A Very Nice Geometry Problem | You should be able to solve this! | 3 Different Methods

25/8
Draw a perpendicular line from BC to form two 3-4-5 right triangles, ABP and ACP.
BP = 3 and AP=4
label O on line AP as the circle's center. O will be located on AP, given the isosceles triangle, ABC.
From O, draw a line to B, then draw another to P to form a triangle, BOP
OB = r OP= 4 -r (since AP=4), and BP =3
Using Pythag :
r^2 = 3^2 + ( 4-r)^2
r^2 = 9 + 16 + r^2 - 8r
8r = 25
r = 25/8 Answer

4th way: Find h=4 by the Pythagorean theorem as you have. Then, draw a line from the center of the circle on h to intersect line AC at the midpoint, Q, at a right angle.
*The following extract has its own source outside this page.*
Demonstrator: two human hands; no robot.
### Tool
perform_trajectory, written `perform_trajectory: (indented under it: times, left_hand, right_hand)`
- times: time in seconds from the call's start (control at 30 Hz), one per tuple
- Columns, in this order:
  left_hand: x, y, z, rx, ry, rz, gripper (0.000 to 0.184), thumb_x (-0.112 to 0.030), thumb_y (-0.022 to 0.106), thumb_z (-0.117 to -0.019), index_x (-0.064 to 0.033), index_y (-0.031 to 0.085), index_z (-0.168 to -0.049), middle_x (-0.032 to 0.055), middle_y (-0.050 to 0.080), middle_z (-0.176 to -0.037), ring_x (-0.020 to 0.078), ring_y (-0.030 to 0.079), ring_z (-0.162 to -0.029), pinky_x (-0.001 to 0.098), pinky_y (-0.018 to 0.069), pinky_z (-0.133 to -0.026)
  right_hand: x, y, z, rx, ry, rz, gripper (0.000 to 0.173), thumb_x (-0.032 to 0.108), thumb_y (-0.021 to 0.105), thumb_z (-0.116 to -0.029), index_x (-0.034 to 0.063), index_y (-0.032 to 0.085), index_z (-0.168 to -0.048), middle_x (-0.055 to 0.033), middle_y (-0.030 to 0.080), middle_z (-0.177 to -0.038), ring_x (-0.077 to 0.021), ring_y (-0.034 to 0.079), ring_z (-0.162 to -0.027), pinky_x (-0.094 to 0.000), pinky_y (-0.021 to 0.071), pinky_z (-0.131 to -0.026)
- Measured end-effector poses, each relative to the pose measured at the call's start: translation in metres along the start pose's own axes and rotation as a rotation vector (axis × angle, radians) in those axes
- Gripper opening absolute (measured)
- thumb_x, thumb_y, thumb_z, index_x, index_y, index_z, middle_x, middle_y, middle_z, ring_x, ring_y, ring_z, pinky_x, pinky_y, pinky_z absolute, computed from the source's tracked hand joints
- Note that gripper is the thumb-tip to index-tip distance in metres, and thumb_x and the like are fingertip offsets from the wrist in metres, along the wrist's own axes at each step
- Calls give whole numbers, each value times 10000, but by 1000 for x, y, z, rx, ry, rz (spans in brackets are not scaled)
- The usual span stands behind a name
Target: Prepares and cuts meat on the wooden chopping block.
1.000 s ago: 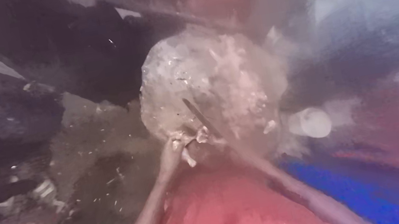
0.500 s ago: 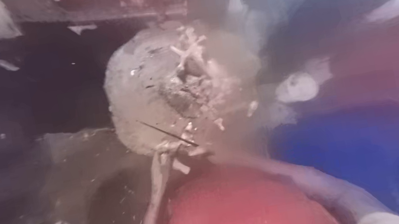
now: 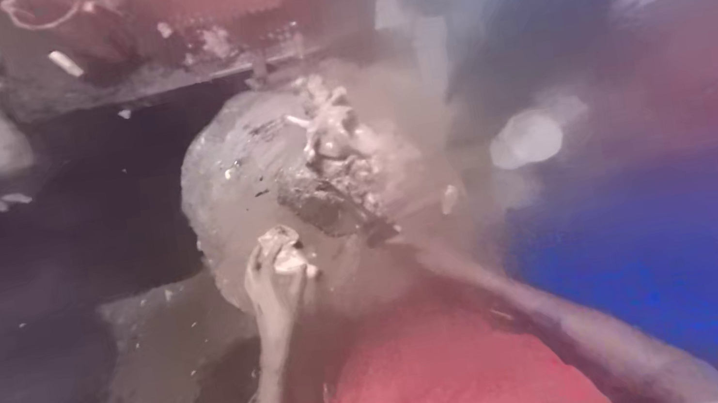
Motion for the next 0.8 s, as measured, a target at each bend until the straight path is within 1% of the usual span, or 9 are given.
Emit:
perform_trajectory:
  times: [0.07,0.13,0.2,0.27,0.37,0.47,0.67,0.73,0.8]
  left_hand:
    - [-32,13,-10,92,227,-30,508,-283,756,-892,-101,641,-1352,237,425,-1553,369,533,-1329,488,493,-1055]
    - [-60,35,-16,301,371,-85,513,-260,748,-908,-188,622,-1400,198,404,-1587,343,584,-1286,472,542,-998]
    - [-75,60,-22,510,405,-257,520,-308,733,-922,-262,603,-1423,147,419,-1593,348,612,-1255,516,556,-966]
    - [-78,84,-30,638,363,-441,397,-310,698,-949,-234,670,-1338,135,540,-1482,369,687,-1080,560,581,-855]
    - [-81,97,-33,646,294,-504,308,-268,724,-943,-183,732,-1239,159,620,-1370,398,707,-998,610,577,-799]
    - [-85,98,-31,588,309,-469,329,-234,788,-892,-144,740,-1205,209,627,-1310,412,679,-1060,627,565,-826]
    - [-79,114,-11,440,230,-478,336,-127,762,-803,26,723,-1101,348,567,-1265,492,588,-1153,612,509,-942]
    - [-87,114,-3,362,78,-407,285,-44,684,-873,91,690,-1123,305,603,-1238,380,603,-1172,479,517,-999]
    - [-122,131,-7,299,-321,-210,308,-66,471,-1034,124,527,-1271,221,598,-1202,151,594,-1080,291,537,-934]
  right_hand:
    - [12,-2,4,19,-30,7,494,12,508,-980,154,592,-1446,-150,640,-1379,-323,612,-1269,-503,467,-1097]
    - [10,8,6,57,-98,-6,475,10,537,-982,167,612,-1424,-109,647,-1381,-295,611,-1279,-490,460,-1113]
    - [-5,26,6,123,-139,7,483,55,537,-1002,235,580,-1448,-56,630,-1409,-254,609,-1283,-490,470,-1105]
    - [-12,33,7,101,-187,-19,475,65,565,-993,233,598,-1436,-110,629,-1397,-297,620,-1255,-510,491,-1070]
    - [-19,15,23,-193,-272,-111,335,114,624,-983,134,706,-1308,-231,650,-1273,-360,617,-1195,-483,482,-1066]
    - [-48,-49,44,-500,-185,145,274,269,605,-1017,238,725,-1261,-116,684,-1277,-285,635,-1212,-476,516,-1041]
    - [-192,-131,43,-774,40,385,349,291,607,-1003,381,656,-1337,-69,585,-1430,-291,532,-1325,-619,327,-1148]
    - [-259,-128,31,-692,180,313,438,235,631,-977,385,619,-1388,-93,514,-1522,-353,438,-1432,-698,235,-1177]
    - [-344,-113,14,-520,353,258,524,233,603,-989,410,521,-1475,-74,411,-1609,-367,341,-1496,-709,168,-1200]
Point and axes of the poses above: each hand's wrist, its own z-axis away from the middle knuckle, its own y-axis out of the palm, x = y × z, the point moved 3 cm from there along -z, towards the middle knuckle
Triangle AOQ is similar to the larger right triangle ACP. Therefore, PC/AP=OQ/2.5. 3/4=OQ/2.5. OQ = 15/8.
Now use the Pythagorean theorem to find the radius, OA: (15/8)^2 + (5/2)^2 = OA^2. OA or R = 25/8.

_Outro método:_
A área ABC é facilmente encontrada fazendo
[ABC]=2×(4×3)/2=12
[ABC]= abc/4R, onde a,b e c são os lados do triângulo ABC e R é o raio da circunferência.
Assim,
12=5×5×6/4R
2=5×5/4R
8R=5×5
*R=25/8*

The method of intersecting chords will also yield the radius more quickly(4*x=3*3).This yields a diameter of 6.25.,r=3.125

Just draw diameter from point A intersecting BC in 2 segments of 3
Th height of isosceles triangle is obviously 4 (due to two 345 triangles or 30,60,90 degree angles)
Now use intersecting rule
3x3=9
9 ÷ 4= 2.25
2.25 + 4 = 6.25 diameter
6.25 ÷ 2 = 3.125 Radius

設半徑長為R,畫∠BAC角平分線交BC於D,離A點R長度取得圓心O位置,則AD長為4,OD長為4-R , CD長為3→三角形ODC R^2= (4-R)^2+3^2→ R=25/8

The most direct method using no construction is to use Heron's formula to calculate area of the triangle from the 3 sides and then use circumradius formula to find R = abc/4xarea.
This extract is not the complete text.